Les facteurs physiologiques sont ceux qui influent le plus sur les imprégnations en polluants :

  • L’âge : certains polluants s’accumulent tout au long de la vie, il est donc normal que les plus âgés soient les plus imprégnés.
  • Le sexe : il y a des différences entre les hommes et les femmes, comme les carences en fer, plus fréquentes chez les femmes et qui perturbent le stockage des métaux par l’organisme.
  • La corpulence : certains polluants, comme les dioxines ou les PCB, sont stockés dans les graisses.
  • D’autres facteurs jouent également comme la grossesse et/ou l’allaitement, la fonction rénale…
  • Les résultats de l’étude INDEX concordent avec toutes les autres études de ce type.





















Les facteurs alimentaires

La principale voie d’exposition aux polluants est souvent l’alimentation, sachant que la plupart des aliments consommés quotidiennement contiennent des polluants quelle que soit leur provenance. Par exemple, dans toute la France on retrouve des dioxines chez les consommateurs de gibier, des PCB pour les produits de la mer ou encore du nickel pour les légumes…

Les facteurs d’activités

Comme pour les facteurs alimentaires, il est prouvé que certaines activités entraînent une surexposition à certains polluants, quelle que soit la zone d’étude : le temps passé en voiture augmente l’imprégnation en Vanadium, l’utilisation de peintures celle en cobalt, l’usage d’anti-moustiques et de pesticides en général surexposent aux hydrocarbures, aux dioxines et furanes, aux métaux…

Les limites de l'étude

  • Certains polluants analysés sont éliminés de l’organisme en quelques heures (benzène et HAP), les prélèvements de sang et d’urines ayant été réalisés en tout début de matinée, ces polluants peuvent ne pas avoir été détectés pour des raisons purement mécaniques.
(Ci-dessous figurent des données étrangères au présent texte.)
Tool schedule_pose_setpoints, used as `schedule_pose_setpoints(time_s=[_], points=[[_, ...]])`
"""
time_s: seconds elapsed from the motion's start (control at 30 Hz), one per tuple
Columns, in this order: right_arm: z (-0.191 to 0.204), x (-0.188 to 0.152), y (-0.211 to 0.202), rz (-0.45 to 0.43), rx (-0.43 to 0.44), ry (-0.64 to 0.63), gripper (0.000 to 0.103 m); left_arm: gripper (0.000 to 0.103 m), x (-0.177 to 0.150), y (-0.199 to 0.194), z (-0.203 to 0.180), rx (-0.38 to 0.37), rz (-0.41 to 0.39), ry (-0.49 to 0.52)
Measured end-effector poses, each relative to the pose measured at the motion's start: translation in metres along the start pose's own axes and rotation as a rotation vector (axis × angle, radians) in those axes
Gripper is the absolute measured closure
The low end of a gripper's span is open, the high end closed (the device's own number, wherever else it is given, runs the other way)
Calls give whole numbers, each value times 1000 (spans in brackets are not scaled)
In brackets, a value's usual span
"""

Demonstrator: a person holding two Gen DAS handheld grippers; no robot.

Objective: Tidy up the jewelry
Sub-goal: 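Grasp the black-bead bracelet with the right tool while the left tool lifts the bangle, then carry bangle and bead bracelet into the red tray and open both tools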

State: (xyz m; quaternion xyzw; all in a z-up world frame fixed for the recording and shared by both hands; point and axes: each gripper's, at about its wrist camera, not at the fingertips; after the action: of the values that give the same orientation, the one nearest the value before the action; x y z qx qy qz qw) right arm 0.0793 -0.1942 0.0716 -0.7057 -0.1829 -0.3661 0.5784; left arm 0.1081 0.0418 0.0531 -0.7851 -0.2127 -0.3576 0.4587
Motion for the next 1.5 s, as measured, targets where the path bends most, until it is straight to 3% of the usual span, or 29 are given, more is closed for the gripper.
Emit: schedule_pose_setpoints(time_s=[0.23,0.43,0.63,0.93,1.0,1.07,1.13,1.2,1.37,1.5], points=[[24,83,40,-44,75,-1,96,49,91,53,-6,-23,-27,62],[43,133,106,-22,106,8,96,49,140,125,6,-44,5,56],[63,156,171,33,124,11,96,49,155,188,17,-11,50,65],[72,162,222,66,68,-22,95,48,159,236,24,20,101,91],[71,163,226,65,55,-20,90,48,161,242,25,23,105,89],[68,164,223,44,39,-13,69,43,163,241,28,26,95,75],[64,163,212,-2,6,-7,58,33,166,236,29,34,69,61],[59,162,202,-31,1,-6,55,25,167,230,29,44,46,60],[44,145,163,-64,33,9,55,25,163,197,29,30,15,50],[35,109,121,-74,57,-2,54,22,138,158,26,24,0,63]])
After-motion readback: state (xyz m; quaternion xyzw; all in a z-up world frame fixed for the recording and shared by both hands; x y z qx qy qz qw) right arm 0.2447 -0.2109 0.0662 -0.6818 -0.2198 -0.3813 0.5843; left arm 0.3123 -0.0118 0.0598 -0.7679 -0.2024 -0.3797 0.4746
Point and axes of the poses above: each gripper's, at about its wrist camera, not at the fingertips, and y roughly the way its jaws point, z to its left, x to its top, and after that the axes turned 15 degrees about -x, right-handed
Il est donc difficile formuler des conclusions nettes, ce sont pourtant des polluants retrouvés dans de nombreuses études environnementales locales en quantité notables dans l’air, les sols…
  • Certains polluants ne sont pas ou peu détectés (benzo[a]pyrène, chrome, arsenic inorganique, mercure, antimoine) par les méthodes analytiques actuelles et rendent de fait les modèles statistiques moins précis.
  • L’effectif de 138 personnes ne permet pas de mettre en évidence de faibles différences entre les deux zones.
  • Il n’existe pas de valeurs de référence récentes puisque la dernière étude nationale date de 2006-2007. Depuis, les émissions de certains polluants ont évolué de façon importante en raison d’un durcissement de certaines réglementations. Il va donc falloir attendre les résultats de l’étude ESTEBAN, étude de bio-imprégnation nationale, pour pouvoir comparer les résultats d’INDEX avec ceux de la population générale.